Além disso, outro aspecto a ser destacado é a intrínseca relação dos antropossolos com a
ocupação de risco, bem espacializada em considerável parcela da Região Metropolitana de São
Paulo (RMSP). Diante disso, o objetivo desse trabalho é avaliar as condições socioambientais dos
moradores do Sítio Joaninha, comunidade na área limítrofe entre Diadema e São Bernardo do
Campo (RMSP), habitada por aproximadamente 500 famílias, que abrigou durante o período de
1972 a 2001 o lixão do Alvarenga, com pouco mais de 208.000 m², que desde o início da década
de 1970 recebeu aproximadamente 2 milhões de toneladas de lixo.
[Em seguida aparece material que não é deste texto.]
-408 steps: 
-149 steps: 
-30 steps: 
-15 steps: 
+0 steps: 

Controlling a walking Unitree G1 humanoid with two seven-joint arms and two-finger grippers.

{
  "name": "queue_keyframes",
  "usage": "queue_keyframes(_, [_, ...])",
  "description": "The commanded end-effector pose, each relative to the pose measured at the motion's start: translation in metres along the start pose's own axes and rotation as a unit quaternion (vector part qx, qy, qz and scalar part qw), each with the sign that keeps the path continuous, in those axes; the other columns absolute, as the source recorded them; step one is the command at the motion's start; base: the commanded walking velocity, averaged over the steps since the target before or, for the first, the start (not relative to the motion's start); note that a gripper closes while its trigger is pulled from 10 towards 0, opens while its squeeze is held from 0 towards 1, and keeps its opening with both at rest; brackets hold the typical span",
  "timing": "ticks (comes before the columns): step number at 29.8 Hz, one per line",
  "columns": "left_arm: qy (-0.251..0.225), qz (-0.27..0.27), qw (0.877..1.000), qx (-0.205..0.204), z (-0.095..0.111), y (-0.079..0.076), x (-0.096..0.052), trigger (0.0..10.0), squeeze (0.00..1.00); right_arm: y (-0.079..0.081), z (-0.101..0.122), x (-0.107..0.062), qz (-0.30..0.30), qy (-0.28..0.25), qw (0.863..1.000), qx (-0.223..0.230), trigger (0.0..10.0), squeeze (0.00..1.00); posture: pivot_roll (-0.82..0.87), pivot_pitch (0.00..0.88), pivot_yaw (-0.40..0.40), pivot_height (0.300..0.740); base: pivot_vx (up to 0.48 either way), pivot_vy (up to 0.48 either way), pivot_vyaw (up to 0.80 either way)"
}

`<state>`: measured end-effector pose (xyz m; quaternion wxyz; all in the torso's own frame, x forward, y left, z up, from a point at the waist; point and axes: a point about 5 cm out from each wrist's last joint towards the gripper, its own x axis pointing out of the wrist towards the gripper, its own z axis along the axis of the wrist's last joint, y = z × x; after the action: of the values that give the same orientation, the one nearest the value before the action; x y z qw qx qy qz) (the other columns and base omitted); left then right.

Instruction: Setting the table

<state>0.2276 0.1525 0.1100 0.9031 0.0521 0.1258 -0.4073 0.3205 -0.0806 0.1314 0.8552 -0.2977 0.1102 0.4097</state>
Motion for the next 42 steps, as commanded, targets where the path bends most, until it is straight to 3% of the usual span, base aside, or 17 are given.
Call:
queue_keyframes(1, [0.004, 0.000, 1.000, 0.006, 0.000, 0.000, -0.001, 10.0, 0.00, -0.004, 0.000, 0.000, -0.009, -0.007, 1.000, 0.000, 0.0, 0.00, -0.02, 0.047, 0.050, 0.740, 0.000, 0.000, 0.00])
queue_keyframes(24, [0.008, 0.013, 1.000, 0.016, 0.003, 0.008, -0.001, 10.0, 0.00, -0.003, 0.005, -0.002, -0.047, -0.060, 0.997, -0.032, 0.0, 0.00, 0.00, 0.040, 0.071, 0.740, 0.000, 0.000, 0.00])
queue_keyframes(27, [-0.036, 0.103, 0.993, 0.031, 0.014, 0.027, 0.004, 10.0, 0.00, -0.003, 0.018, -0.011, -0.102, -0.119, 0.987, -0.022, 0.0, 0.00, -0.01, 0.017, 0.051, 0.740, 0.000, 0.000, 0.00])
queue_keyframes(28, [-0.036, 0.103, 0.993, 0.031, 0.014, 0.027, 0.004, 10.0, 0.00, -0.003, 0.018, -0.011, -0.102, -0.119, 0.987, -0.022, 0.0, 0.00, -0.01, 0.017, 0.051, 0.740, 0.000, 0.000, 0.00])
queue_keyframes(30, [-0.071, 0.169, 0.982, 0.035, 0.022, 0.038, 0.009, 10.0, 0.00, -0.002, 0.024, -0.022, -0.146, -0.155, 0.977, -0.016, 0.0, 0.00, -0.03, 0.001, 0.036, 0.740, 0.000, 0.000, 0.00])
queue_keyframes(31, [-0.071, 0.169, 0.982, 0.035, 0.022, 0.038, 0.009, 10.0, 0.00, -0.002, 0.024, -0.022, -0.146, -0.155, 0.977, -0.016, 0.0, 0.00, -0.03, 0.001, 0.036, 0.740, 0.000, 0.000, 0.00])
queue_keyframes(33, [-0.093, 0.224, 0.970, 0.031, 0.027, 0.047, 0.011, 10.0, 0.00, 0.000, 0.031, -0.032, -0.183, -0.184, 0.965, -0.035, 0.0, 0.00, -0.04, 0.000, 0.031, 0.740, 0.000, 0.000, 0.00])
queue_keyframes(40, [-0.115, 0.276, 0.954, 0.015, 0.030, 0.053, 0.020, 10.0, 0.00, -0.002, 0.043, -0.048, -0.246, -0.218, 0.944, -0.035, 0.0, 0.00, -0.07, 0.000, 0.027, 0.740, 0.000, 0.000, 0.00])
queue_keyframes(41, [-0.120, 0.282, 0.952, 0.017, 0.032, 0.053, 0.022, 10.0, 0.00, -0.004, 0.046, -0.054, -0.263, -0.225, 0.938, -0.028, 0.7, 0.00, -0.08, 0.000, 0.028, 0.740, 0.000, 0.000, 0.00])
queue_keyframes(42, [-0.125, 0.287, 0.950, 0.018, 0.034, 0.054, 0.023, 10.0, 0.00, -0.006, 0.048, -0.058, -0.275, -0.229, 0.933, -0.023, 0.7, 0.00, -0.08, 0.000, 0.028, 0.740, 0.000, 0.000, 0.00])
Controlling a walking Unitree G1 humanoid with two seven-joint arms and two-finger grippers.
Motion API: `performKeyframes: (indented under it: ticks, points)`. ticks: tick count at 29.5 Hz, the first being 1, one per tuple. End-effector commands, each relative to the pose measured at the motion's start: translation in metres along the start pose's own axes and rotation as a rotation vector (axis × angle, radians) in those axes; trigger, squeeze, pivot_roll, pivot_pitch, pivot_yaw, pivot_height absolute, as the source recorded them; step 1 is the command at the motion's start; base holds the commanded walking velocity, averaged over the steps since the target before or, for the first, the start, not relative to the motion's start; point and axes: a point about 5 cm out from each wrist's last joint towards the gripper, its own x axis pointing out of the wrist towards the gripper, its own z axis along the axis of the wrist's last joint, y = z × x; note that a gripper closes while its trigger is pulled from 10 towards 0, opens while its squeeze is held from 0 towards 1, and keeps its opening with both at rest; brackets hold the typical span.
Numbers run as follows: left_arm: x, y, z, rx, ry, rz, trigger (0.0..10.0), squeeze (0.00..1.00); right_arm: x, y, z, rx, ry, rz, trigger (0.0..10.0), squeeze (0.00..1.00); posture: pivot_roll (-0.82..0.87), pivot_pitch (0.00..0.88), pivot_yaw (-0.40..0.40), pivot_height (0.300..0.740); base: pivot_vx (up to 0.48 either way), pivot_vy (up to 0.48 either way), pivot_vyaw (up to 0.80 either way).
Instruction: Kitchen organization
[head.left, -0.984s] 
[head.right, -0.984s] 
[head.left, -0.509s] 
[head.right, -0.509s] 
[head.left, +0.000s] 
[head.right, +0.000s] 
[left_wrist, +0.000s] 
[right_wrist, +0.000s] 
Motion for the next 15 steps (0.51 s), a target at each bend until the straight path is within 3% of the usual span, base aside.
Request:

Quando de sua desativação,
sobre esse passivo e imediações, implantaram-se moradias que atualmente abrigam alguns
antigos catadores que nele trabalhavam. Nessa etapa da pesquisa foram aplicados 72
questionários apenas com os moradores residentes exatamente sobre o lixão. Os resultados
revelam que 100% dos entrevistados não têm acesso à serviços básicos de saneamento básico
ofertados por agentes públicos ou em consórcio com empresas privadas. Falta-lhes água
encanada, coleta regular de lixo, rede de esgoto e seu tratamento, bem como não há rede de
captação das águas pluviais. A prestação de serviços de energia elétrica foi disponibilizada entre
fevereiro e março de 2014. O fornecimento de água se dá pela distribuição por caminhão pipa ou
por improvisação. Toda essa situação evidencia uma condição de urbanização de risco do Sítio
Joaninha. As condições de salubridade são precárias como os antropossolos líxicos evidenciam.
Palavras-chave: antropossolos líxicos; saneamento básico; urbanização de risco.